Fractional Executive Job Board Scraper — Continuation Prompt
Paste this entire file into a new Claude Code session to build the job board scraper pipeline. All context from prior research and planning is embedded below. No prior plans or memory files are needed.
What to Build
Build an automated system that scrapes fractional executive job boards daily, scores listings against my profile, and generates a daily markdown report of which jobs to apply to.

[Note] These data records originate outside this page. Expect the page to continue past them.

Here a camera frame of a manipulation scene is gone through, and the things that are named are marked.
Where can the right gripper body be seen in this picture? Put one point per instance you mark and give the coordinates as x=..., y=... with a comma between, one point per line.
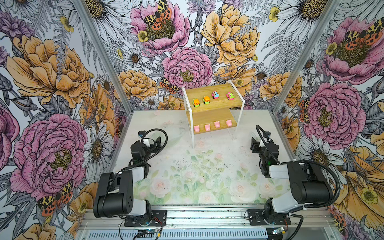
x=257, y=149

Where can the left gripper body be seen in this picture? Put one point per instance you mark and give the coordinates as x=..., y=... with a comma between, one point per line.
x=151, y=149

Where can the pink pig toy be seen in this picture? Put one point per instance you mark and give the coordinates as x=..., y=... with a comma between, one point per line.
x=217, y=124
x=196, y=128
x=207, y=127
x=229, y=123

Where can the pink green toy car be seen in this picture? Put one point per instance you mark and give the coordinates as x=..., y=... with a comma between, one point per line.
x=230, y=96

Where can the pink blue toy car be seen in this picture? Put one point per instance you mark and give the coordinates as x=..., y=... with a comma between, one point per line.
x=215, y=95

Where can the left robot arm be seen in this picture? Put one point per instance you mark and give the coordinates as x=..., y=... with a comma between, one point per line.
x=115, y=194

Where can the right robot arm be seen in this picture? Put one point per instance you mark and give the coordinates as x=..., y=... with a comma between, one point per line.
x=312, y=184

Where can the wooden two-tier shelf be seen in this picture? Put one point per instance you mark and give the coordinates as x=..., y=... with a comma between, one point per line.
x=220, y=109

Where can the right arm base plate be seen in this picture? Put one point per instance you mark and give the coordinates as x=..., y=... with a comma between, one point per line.
x=259, y=217

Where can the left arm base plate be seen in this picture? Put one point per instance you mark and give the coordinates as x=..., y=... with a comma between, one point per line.
x=157, y=218

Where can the aluminium frame rail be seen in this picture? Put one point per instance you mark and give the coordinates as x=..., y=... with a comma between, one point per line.
x=207, y=216

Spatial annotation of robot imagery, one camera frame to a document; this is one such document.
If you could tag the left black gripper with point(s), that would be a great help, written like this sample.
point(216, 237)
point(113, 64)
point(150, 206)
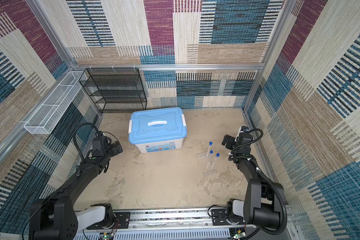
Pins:
point(114, 151)

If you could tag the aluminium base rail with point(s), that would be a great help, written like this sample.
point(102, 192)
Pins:
point(182, 224)

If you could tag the white wire wall basket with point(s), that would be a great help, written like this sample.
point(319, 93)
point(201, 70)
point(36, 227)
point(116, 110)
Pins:
point(50, 112)

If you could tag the blue plastic lid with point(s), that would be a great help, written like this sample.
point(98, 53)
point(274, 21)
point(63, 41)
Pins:
point(157, 125)

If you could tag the clear test tube rack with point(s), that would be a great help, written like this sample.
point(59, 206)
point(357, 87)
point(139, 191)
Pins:
point(202, 160)

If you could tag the white plastic bin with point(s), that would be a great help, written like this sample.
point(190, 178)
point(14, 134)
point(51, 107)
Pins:
point(161, 146)

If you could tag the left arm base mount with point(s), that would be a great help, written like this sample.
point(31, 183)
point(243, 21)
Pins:
point(118, 220)

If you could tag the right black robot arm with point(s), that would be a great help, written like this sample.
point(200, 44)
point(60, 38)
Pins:
point(264, 205)

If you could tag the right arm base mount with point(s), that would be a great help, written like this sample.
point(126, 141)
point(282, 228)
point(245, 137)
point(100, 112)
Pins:
point(220, 217)

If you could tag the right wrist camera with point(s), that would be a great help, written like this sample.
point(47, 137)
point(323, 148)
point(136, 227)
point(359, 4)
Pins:
point(243, 129)

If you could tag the black wire shelf rack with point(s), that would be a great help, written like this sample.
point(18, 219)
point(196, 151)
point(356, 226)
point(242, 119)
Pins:
point(114, 90)

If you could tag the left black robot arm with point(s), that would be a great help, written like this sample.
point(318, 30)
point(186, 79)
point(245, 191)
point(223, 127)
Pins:
point(54, 217)

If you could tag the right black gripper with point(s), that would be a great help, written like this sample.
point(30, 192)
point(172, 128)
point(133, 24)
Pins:
point(231, 140)

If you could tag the blue-capped test tube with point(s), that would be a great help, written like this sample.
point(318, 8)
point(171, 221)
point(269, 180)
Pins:
point(210, 148)
point(214, 162)
point(209, 161)

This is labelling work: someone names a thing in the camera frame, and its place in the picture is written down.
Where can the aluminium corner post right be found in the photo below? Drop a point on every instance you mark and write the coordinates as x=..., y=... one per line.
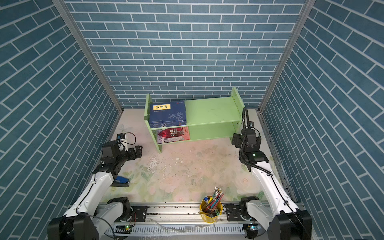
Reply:
x=303, y=16

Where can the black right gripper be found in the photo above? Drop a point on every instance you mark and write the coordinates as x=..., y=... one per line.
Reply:
x=237, y=137

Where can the red pink Hamlet book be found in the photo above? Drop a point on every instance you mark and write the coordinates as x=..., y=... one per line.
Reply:
x=172, y=135

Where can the aluminium corner post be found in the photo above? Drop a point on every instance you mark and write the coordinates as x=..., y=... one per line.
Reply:
x=75, y=31
x=303, y=16

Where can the yellow pen cup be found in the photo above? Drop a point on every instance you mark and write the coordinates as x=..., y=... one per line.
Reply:
x=210, y=209

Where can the blue book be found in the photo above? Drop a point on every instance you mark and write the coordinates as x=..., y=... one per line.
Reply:
x=168, y=115

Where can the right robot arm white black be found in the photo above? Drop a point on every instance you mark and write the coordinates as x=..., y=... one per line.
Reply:
x=282, y=219

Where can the aluminium corner post left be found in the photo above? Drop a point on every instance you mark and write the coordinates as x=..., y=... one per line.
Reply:
x=75, y=31

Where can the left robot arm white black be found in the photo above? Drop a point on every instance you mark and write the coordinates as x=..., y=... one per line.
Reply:
x=82, y=221

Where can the blue stapler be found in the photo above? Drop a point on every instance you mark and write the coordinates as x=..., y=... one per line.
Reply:
x=120, y=182

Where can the green wooden shelf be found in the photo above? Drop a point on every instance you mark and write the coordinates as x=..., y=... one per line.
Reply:
x=207, y=119

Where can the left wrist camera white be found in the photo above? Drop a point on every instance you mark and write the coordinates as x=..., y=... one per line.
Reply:
x=121, y=139

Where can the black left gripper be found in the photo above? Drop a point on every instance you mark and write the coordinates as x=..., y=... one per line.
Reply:
x=138, y=152

My profile (Dmitri Zasage, CEO of Solanasis LLC):
- Fractional CIO, CSIO, COO for SMBs and nonprofits
- Core services: Security Assessments, Disaster Recovery Verification, Data Migrations, CRM Setup, Systems Integration, Responsible AI Implementation
- Based in Colorado (remote-friendly)
- One-person operation with 1099 contractors
Output location: solanasis-docs/daily-outreach/YYYY-MM-DD-jobs.md
Script location: solanasis-scripts/job-board-scraper/
Architecture
scrape_and_score.py (main entry point)
|
+--> scrapers.py --> Fetch listings from 8 boards
| (trafilatura / Jina / Crawl4AI / JobSpy)
|
+--> parsers.py --> Normalize into unified schema
| Deduplicate via job_cache/
|
+--> score_jobs.py --> Score against my profile
| Assign tiers: A (40+), B (25-39), C (10-24)
|
v
generate_daily_jobs.py --> Daily markdown report + CSV
Target Job Boards (8 sources)
| Board | URL | Scraper Type | Notes |
|---|---|---|---|
| Fractional Jobs | fractionaljobs.io | Static (trafilatura) | Largest fractional talent network |
| GoFractional | gofractional.com | Crawl4AI (JS) | Permissive robots.txt |
| GigX | gigx.com | Crawl4AI (JS) | Drupal-based |
| Find Fractional Jobs | findfractionaljobs.com | Static | Smaller board |
| All Fractional Jobs | allfractionaljobs.com | Static | Aggregator |
| Indeed | via JobSpy | JobSpy library | DataDome anti-bot handled by JobSpy |
| via JobSpy | JobSpy library | Rate-limits at page 10 | |
| ZipRecruiter | via JobSpy | JobSpy library | Moderate anti-bot |
Phase 2 boards (add later): Toptal, Catalant, Business Talent Group, A-Team, Graphite, Paro
Scraping Tools (all free)
| Tool | Role | Already Installed? |
|---|---|---|
| trafilatura | Primary text extraction (static HTML) | Yes (pip show trafilatura) |
| Jina Reader | Fallback for JS-heavy sites (API: r.jina.ai/{url}) | Yes (free tier: 100 RPM, no key needed) |
| Crawl4AI | JS-rendered pages (GoFractional, GigX) | Install: pip install crawl4ai then crawl4ai-setup |
| JobSpy | Indeed/LinkedIn/ZipRecruiter aggregator | Install: pip install python-jobspy pandas |
| httpx | Async HTTP client | Yes |
If Crawl4AI install fails on Windows: Fall back to Jina Reader for JS sites. The existing codebase already uses Jina as a fallback; it works.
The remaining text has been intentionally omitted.